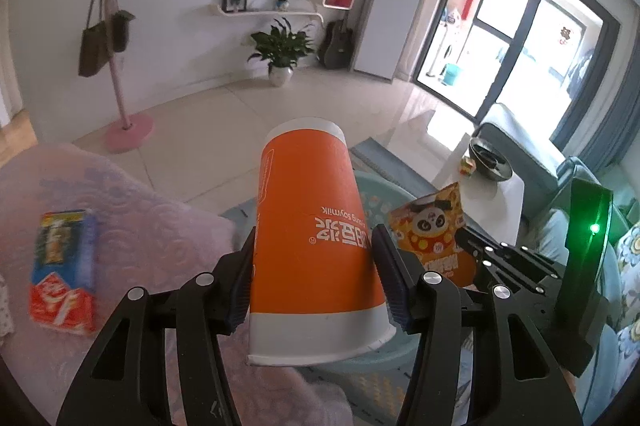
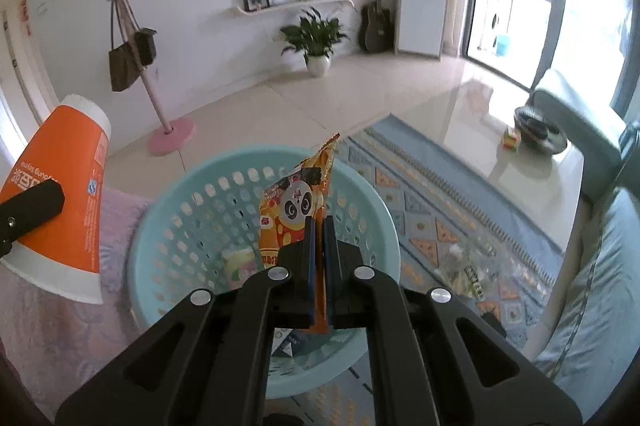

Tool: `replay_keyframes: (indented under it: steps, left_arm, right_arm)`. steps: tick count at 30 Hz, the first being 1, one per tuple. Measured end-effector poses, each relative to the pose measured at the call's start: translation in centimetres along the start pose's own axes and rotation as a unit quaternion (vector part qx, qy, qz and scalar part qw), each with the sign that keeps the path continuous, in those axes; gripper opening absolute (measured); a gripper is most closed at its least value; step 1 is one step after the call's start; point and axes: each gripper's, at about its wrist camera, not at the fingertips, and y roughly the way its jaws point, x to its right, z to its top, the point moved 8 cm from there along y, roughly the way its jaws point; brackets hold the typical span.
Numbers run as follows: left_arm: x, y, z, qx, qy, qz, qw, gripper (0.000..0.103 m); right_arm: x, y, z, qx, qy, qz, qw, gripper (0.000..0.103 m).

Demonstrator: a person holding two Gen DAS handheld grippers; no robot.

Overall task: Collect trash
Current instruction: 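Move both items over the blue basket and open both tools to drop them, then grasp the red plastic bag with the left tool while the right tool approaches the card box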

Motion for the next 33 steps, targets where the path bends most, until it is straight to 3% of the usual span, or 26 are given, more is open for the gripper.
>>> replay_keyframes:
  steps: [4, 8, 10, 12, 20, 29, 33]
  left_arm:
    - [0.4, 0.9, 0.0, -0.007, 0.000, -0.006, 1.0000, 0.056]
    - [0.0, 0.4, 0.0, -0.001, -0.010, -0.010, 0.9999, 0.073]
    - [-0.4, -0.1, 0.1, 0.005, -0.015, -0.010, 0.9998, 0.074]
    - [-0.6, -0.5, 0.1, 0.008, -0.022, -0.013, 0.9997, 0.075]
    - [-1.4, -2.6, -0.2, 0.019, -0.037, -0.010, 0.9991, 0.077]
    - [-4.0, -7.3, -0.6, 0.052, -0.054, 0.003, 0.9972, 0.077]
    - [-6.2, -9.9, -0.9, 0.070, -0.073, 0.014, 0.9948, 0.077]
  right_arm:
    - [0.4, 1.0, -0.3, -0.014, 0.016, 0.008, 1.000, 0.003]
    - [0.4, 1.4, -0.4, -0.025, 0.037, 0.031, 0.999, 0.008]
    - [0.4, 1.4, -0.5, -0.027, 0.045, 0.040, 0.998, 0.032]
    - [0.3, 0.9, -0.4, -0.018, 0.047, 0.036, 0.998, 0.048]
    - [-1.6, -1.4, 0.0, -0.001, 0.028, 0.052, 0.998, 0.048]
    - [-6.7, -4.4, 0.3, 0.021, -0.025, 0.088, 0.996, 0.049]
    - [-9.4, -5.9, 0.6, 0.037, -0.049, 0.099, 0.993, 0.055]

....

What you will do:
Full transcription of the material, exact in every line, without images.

Answer box:
Tool: `replay_keyframes: (indented under it: steps, left_arm, right_arm)`. steps: tick count at 30 Hz, the first being 1, one per tuple. Measured end-effector poses, each relative to the pose measured at the call's start: translation in centimetres along the start pose's own axes and rotation as a unit quaternion (vector part qx, qy, qz and scalar part qw), each with the sign that keeps the path continuous, in those axes; gripper opening absolute (measured); a gripper is most closed at its least value; step 1 is one step after the call's start; point and axes: each gripper's, at about its wrist camera, not at the fingertips, and y roughly the way its jaws point, x to its right, z to its top, the point moved 8 cm from there along y, roughly the way its jaws point; brackets hold the typical span.
Numbers run as follows: left_arm: x, y, z, qx, qy, qz, qw, gripper (0.000..0.103 m); right_arm: x, y, z, qx, qy, qz, qw, gripper (0.000..0.103 m).

Demonstrator: a person holding two Gen DAS handheld grippers; no robot.

Overall task: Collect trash
Current instruction: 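Move both items over the blue basket and open both tools to drop them, then grasp the red plastic bag with the left tool while the right tool approaches the card box
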
Motion for the next 33 steps, targets where the path bends most, until it is straight to 3% of the usual span, or 26 are given, more is open for the gripper.
>>> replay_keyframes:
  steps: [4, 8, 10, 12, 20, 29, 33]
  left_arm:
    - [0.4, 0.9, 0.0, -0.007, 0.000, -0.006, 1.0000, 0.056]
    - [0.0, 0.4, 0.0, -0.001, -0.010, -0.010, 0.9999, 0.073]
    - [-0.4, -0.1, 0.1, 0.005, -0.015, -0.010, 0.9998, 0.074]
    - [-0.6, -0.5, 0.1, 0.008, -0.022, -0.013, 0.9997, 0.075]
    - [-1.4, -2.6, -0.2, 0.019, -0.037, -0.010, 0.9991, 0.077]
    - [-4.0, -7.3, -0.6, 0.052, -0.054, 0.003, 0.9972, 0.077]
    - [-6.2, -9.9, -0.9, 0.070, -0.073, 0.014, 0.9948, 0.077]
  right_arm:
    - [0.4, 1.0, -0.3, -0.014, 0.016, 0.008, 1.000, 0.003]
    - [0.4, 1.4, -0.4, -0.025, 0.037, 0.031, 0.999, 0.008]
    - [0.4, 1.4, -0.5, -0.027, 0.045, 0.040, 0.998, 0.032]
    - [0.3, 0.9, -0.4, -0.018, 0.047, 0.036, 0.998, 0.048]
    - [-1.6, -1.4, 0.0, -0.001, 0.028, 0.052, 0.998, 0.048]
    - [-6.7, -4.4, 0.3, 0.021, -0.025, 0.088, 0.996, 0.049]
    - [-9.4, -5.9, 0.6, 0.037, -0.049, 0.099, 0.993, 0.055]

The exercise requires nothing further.